■ **Supplied entries**:
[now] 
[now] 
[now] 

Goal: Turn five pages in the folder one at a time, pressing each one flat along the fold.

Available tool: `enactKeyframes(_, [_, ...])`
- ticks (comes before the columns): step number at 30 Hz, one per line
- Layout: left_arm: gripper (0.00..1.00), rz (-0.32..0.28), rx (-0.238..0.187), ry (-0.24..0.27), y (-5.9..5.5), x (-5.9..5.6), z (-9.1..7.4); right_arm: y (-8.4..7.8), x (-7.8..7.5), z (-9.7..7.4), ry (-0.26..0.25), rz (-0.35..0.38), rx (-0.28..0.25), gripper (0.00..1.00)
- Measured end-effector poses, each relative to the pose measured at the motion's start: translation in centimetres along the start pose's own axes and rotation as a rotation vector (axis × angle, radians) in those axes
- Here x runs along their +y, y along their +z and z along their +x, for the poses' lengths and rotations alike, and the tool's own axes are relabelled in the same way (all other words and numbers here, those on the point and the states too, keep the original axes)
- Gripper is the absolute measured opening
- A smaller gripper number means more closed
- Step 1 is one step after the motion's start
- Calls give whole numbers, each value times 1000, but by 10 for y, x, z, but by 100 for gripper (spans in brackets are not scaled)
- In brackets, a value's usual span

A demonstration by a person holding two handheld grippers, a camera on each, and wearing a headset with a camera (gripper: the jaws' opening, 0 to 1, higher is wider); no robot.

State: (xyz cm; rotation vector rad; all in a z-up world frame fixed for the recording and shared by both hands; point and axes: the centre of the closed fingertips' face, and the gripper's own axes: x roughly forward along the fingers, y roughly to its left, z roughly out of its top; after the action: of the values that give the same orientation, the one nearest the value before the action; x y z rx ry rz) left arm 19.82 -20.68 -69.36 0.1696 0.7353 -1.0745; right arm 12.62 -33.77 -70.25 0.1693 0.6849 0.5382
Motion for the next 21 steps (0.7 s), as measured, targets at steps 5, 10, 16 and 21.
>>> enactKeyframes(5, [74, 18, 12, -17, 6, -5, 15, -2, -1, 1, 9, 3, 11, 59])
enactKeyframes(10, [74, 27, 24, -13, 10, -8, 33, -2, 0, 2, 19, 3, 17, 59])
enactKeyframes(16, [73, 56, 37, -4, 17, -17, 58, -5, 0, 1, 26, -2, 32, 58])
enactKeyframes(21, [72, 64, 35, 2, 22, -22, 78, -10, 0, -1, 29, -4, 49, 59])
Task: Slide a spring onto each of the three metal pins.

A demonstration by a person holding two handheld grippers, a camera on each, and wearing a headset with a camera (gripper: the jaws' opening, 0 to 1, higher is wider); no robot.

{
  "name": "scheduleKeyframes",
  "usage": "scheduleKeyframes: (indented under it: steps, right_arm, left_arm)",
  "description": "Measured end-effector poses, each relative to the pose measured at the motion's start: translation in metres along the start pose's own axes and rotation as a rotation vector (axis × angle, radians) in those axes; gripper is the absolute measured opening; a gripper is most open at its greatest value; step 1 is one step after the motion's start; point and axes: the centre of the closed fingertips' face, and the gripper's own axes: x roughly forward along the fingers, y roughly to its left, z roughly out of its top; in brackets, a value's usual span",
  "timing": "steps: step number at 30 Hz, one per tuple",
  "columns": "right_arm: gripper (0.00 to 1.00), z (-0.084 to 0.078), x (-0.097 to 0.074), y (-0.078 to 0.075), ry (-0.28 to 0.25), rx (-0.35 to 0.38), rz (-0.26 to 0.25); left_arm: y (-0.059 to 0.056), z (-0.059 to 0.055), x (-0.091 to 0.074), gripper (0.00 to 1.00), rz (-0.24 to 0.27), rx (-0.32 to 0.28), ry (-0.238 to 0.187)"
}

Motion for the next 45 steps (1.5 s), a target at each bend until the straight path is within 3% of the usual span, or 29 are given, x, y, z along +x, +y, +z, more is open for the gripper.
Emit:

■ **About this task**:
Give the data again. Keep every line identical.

■ **Output for this exercise**:
[now] 
[now] 
[now] 

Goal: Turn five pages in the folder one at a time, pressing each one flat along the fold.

Available tool: `enactKeyframes(_, [_, ...])`
- ticks (comes before the columns): step number at 30 Hz, one per line
- Layout: left_arm: gripper (0.00..1.00), rz (-0.32..0.28), rx (-0.238..0.187), ry (-0.24..0.27), y (-5.9..5.5), x (-5.9..5.6), z (-9.1..7.4); right_arm: y (-8.4..7.8), x (-7.8..7.5), z (-9.7..7.4), ry (-0.26..0.25), rz (-0.35..0.38), rx (-0.28..0.25), gripper (0.00..1.00)
- Measured end-effector poses, each relative to the pose measured at the motion's start: translation in centimetres along the start pose's own axes and rotation as a rotation vector (axis × angle, radians) in those axes
- Here x runs along their +y, y along their +z and z along their +x, for the poses' lengths and rotations alike, and the tool's own axes are relabelled in the same way (all other words and numbers here, those on the point and the states too, keep the original axes)
- Gripper is the absolute measured opening
- A smaller gripper number means more closed
- Step 1 is one step after the motion's start
- Calls give whole numbers, each value times 1000, but by 10 for y, x, z, but by 100 for gripper (spans in brackets are not scaled)
- In brackets, a value's usual span

A demonstration by a person holding two handheld grippers, a camera on each, and wearing a headset with a camera (gripper: the jaws' opening, 0 to 1, higher is wider); no robot.

State: (xyz cm; rotation vector rad; all in a z-up world frame fixed for the recording and shared by both hands; point and axes: the centre of the closed fingertips' face, and the gripper's own axes: x roughly forward along the fingers, y roughly to its left, z roughly out of its top; after the action: of the values that give the same orientation, the one nearest the value before the action; x y z rx ry rz) left arm 19.82 -20.68 -69.36 0.1696 0.7353 -1.0745; right arm 12.62 -33.77 -70.25 0.1693 0.6849 0.5382
Motion for the next 21 steps (0.7 s), as measured, targets at steps 5, 10, 16 and 21.
>>> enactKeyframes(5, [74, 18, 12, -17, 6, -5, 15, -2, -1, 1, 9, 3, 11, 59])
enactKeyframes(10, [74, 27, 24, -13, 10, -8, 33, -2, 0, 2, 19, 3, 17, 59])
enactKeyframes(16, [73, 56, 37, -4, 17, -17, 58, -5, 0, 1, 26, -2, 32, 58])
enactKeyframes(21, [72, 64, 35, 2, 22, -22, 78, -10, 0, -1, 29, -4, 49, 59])
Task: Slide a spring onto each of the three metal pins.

A demonstration by a person holding two handheld grippers, a camera on each, and wearing a headset with a camera (gripper: the jaws' opening, 0 to 1, higher is wider); no robot.

{
  "name": "scheduleKeyframes",
  "usage": "scheduleKeyframes: (indented under it: steps, right_arm, left_arm)",
  "description": "Measured end-effector poses, each relative to the pose measured at the motion's start: translation in metres along the start pose's own axes and rotation as a rotation vector (axis × angle, radians) in those axes; gripper is the absolute measured opening; a gripper is most open at its greatest value; step 1 is one step after the motion's start; point and axes: the centre of the closed fingertips' face, and the gripper's own axes: x roughly forward along the fingers, y roughly to its left, z roughly out of its top; in brackets, a value's usual span",
  "timing": "steps: step number at 30 Hz, one per tuple",
  "columns": "right_arm: gripper (0.00 to 1.00), z (-0.084 to 0.078), x (-0.097 to 0.074), y (-0.078 to 0.075), ry (-0.28 to 0.25), rx (-0.35 to 0.38), rz (-0.26 to 0.25); left_arm: y (-0.059 to 0.056), z (-0.059 to 0.055), x (-0.091 to 0.074), gripper (0.00 to 1.00), rz (-0.24 to 0.27), rx (-0.32 to 0.28), ry (-0.238 to 0.187)"
}

Motion for the next 45 steps (1.5 s), a target at each bend until the straight path is within 3% of the usual span, or 29 are given, x, y, z along +x, +y, +z, more is open for the gripper.
Emit:

With this output, the exercise is done.